The jury will begin deliberations Tuesday morning at 9 a.m. CT.
KANSAS CITY, Mo. — Week two of Sitzer/Burnett came to a close with testimony from Keller Williams Co-founder Gary Keller and President Marc King.
Keller took the stand in the morning, saying there was no such thing as a "standard" 6% commission, adding that KW doesn't require agents to charge a specific amount.
He stuck to his assertions during cross-examination, though he remarked at one point that he felt like he was being personally attacked by the plaintiffs' attorney.
King's testimony followed a similar narrative, and he insisted that the company has no involvement when it comes to setting or negotiating commissions.
Testimony and closing arguments are expected to wrap up on Monday. Depending on the length of the arguments, the jury could start deliberating as early as Monday afternoon.
KANSAS CITY, Mo. — The defense in the Sitzer/Burnett trial went to work on Thursday refuting earlier testimony and trying to demonstrate the negative consequences of a change to commission practices.
The jury heard testimony from three economic and industry experts: Lawrence Wu, Stefan Swanepoel and David Stevens.
Wu, who is president of NERA Economic Consulting, appeared to be the defendants' star witness. He refuted claims made by the plaintiffs' expert witness last week and presented his own findings. During an aggressive cross-examination, the plaintiffs' attorney attempted to discredit Wu, forcing him to admit that he was paid and coached by the defense team.
Swanepoel and Stevens, industry consultants, both discussed the impacts of eliminating the cooperation compensation rule, with Stevens testifying that it would cause "extremely serious damage" to buyers in particular.
Plaintiffs in the Nosalek case — a buyer commission lawsuit filed in Massachusetts in late 2020 — want to reach a deal with RE/MAX and Anywhere following the brokerage companies' settlements in the similar Sitzer/Burnett and Moehrl class action cases.
The plaintiffs filed documents earlier this week requesting that legal proceedings against the two brokerages cease because of a pending settlement.
In June, the plaintiffs reached a $3 million settlement agreement with Massachusetts-based MLS PIN that included changes to how the MLS handles buyer agent commissions. That agreement is currently under review with a final approval hearing scheduled for March 7, 2024.
If RE/MAX and Anywhere agree to settle, the only remaining defendants will be HomeServices of America and Keller Williams.
KANSAS CITY, Mo. — The defense expressed its displeasure with attorneys for the plaintiffs, going as far as requesting a mistrial due to the introduction on Tuesday of what HomeServices lawyers called an "ambush video."
Describing a BHHS executive's commentary on the Tom Ferry Podcast Experience in 2019 as "vulgar," attorneys argued that it was not part of the exhibit list and the defendants were deprived of the opportunity to review it beforehand to determine its authenticity or credibility, according to court documents.
The judge denied the request for a mistrial, but upheld other objections from the defense and instructed the jury to disregard the video.

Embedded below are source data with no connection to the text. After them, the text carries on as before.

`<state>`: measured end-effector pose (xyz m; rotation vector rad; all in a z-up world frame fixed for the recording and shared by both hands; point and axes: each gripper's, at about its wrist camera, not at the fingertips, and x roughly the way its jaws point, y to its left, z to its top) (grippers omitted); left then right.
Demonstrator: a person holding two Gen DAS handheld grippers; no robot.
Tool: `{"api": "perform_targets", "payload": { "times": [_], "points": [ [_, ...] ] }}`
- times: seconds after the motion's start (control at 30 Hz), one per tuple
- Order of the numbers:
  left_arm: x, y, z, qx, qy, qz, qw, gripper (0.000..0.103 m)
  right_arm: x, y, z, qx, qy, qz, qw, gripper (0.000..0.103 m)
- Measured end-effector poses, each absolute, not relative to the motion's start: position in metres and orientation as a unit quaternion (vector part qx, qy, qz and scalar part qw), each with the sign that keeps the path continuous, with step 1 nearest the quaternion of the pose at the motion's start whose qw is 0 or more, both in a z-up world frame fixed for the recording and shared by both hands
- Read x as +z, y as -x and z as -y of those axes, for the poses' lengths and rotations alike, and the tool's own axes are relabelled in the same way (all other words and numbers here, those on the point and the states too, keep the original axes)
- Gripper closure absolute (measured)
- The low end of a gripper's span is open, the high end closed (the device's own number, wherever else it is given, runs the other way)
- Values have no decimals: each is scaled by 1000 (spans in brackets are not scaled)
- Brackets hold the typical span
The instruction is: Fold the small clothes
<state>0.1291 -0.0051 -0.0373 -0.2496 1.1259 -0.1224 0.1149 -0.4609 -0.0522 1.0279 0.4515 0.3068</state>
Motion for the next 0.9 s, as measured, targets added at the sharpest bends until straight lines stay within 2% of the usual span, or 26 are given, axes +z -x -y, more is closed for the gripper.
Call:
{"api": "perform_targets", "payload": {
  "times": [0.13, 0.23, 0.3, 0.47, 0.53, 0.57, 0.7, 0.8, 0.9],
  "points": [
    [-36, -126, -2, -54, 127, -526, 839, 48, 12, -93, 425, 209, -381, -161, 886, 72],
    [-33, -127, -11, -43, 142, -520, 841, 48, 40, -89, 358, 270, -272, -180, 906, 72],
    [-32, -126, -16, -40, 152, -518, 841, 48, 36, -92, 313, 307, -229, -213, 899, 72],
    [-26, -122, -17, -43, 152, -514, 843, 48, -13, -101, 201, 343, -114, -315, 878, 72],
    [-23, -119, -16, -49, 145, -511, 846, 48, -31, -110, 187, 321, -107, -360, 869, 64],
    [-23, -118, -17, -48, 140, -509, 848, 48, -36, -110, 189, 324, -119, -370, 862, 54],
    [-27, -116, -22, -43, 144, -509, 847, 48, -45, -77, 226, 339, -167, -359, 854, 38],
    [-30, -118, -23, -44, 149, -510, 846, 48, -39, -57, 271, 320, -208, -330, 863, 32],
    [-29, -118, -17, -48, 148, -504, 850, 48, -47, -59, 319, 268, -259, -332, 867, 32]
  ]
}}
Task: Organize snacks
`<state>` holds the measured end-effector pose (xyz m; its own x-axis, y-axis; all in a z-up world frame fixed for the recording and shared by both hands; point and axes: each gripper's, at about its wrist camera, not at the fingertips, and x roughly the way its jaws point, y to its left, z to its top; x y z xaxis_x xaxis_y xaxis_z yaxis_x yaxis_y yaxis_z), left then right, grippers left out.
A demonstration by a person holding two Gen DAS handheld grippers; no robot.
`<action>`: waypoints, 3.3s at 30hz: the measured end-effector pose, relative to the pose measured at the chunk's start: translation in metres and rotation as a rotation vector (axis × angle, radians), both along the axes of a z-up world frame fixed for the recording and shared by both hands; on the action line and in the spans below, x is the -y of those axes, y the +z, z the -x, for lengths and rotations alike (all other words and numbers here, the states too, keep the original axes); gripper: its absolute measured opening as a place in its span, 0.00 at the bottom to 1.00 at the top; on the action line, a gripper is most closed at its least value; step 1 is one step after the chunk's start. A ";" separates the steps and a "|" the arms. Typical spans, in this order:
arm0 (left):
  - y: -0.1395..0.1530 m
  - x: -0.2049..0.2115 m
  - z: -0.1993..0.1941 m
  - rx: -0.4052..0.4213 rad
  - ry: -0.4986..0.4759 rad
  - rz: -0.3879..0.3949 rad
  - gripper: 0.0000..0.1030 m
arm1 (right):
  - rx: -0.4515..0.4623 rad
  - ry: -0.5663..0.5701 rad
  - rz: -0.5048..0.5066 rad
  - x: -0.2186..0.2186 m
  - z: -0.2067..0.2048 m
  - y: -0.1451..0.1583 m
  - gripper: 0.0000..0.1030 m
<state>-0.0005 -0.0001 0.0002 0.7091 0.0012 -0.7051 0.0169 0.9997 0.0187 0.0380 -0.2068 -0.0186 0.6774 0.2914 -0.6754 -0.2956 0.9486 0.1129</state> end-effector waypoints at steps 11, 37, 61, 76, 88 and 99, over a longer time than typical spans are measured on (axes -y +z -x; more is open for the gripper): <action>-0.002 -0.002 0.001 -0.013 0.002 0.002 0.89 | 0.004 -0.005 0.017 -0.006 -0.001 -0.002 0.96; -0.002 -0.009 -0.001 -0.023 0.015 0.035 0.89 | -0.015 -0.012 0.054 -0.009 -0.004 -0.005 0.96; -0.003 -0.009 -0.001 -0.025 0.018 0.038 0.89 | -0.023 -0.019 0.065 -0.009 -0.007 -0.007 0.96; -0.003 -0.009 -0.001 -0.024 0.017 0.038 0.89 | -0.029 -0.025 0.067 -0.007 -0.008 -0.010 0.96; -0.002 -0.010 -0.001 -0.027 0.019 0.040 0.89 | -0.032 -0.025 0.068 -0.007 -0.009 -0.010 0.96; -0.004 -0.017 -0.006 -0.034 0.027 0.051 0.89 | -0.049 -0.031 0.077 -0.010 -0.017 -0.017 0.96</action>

In afternoon testimony, witnesses representing HomesServices of America stuck to their talking points, insisting that HomeServices' franchise operations were independent and responsible for their own policies and procedures.
KANSAS CITY, Mo. — After a grinding morning session and tense cross-examination in the afternoon, members of the Sitzer/Burnett jury appeared fatigued on day six of arguments and testimony.
Both the defense and plaintiffs covered familiar ground when questioning NAR leaders, particularly CEO Bob Goldberg, who reiterated his statements from Monday that NAR has nothing to do with commissions and that they have always been negotiable.
The defense also called NAR Director of Engagement Rodney Gansho to the stand in the morning, who testified that local associations, not NAR, control MLSs. But during cross-examination, Gansho was visibly rattled as the plaintiffs produced an email from Gansho suggesting that MLSs would suffer severe consequences if they didn't play by NAR rules.
The day wrapped up with testimony from HomeServices of America Founder Ron Peltier and initial testimony from CEO Gino Blefari. During cross-examination, Peltier was confronted with a video of BHHS exec Allan Dalton suggesting controversial tactics for agents dealing with objections to commissions rates. Peltier responded that it did not reflect the company's training practices.
KANSAS CITY, Mo. — With a week of testimony behind them, attorneys for the plaintiffs concluded their case Monday morning, focusing on the allegations of antitrust violations at the heart of the case.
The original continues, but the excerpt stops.